Give back the data below exactly, with every line kept the same.

(SUPPLIED MATERIAL begins)

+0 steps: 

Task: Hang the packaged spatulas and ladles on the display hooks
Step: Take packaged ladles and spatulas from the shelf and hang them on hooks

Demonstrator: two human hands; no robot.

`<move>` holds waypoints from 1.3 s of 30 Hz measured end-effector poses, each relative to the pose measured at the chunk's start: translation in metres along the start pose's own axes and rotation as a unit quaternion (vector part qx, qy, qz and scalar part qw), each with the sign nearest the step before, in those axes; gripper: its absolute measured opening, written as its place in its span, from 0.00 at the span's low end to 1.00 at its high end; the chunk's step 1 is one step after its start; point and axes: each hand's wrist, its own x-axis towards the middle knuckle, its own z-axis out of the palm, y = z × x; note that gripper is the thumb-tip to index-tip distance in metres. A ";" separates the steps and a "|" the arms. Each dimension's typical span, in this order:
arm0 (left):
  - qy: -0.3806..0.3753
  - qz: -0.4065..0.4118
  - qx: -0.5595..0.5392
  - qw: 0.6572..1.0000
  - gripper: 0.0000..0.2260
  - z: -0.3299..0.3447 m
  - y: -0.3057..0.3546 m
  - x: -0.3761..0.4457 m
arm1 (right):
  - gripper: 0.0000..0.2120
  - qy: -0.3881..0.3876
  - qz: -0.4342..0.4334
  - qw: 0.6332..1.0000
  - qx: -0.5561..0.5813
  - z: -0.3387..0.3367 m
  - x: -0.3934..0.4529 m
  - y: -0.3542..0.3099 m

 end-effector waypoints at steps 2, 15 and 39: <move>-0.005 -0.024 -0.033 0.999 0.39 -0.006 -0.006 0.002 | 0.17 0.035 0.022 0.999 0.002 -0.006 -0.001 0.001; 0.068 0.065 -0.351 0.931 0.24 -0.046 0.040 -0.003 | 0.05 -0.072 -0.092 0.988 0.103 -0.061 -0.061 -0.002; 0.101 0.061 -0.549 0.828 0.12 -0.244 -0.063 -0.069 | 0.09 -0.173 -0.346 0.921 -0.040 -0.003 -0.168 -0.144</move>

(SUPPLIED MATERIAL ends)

◆ **EXERCISE ANSWER**:
+0 steps: 

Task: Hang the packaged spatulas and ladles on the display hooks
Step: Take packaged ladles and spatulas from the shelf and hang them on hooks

Demonstrator: two human hands; no robot.

`<move>` holds waypoints from 1.3 s of 30 Hz measured end-effector poses, each relative to the pose measured at the chunk's start: translation in metres along the start pose's own axes and rotation as a unit quaternion (vector part qx, qy, qz and scalar part qw), each with the sign nearest the step before, in those axes; gripper: its absolute measured opening, written as its place in its span, from 0.00 at the span's low end to 1.00 at its high end; the chunk's step 1 is one step after its start; point and axes: each hand's wrist, its own x-axis towards the middle knuckle, its own z-axis out of the palm, y = z × x; note that gripper is the thumb-tip to index-tip distance in metres. A ";" separates the steps and a "|" the arms. Each dimension's typical span, in this order:
arm0 (left):
  - qy: -0.3806..0.3753
  - qz: -0.4065..0.4118
  - qx: -0.5595..0.5392
  - qw: 0.6572..1.0000
  - gripper: 0.0000..0.2260
  - z: -0.3299..0.3447 m
  - y: -0.3057..0.3546 m
  - x: -0.3761..0.4457 m
arm1 (right):
  - gripper: 0.0000..0.2120
  - qy: -0.3881..0.3876
  - qz: -0.4342..0.4334
  - qw: 0.6332..1.0000
  - qx: -0.5561..0.5813
  - z: -0.3387..0.3367 m
  - x: -0.3934..0.4529 m
  - y: -0.3542..0.3099 m

 end-effector waypoints at steps 2, 15 and 39: <move>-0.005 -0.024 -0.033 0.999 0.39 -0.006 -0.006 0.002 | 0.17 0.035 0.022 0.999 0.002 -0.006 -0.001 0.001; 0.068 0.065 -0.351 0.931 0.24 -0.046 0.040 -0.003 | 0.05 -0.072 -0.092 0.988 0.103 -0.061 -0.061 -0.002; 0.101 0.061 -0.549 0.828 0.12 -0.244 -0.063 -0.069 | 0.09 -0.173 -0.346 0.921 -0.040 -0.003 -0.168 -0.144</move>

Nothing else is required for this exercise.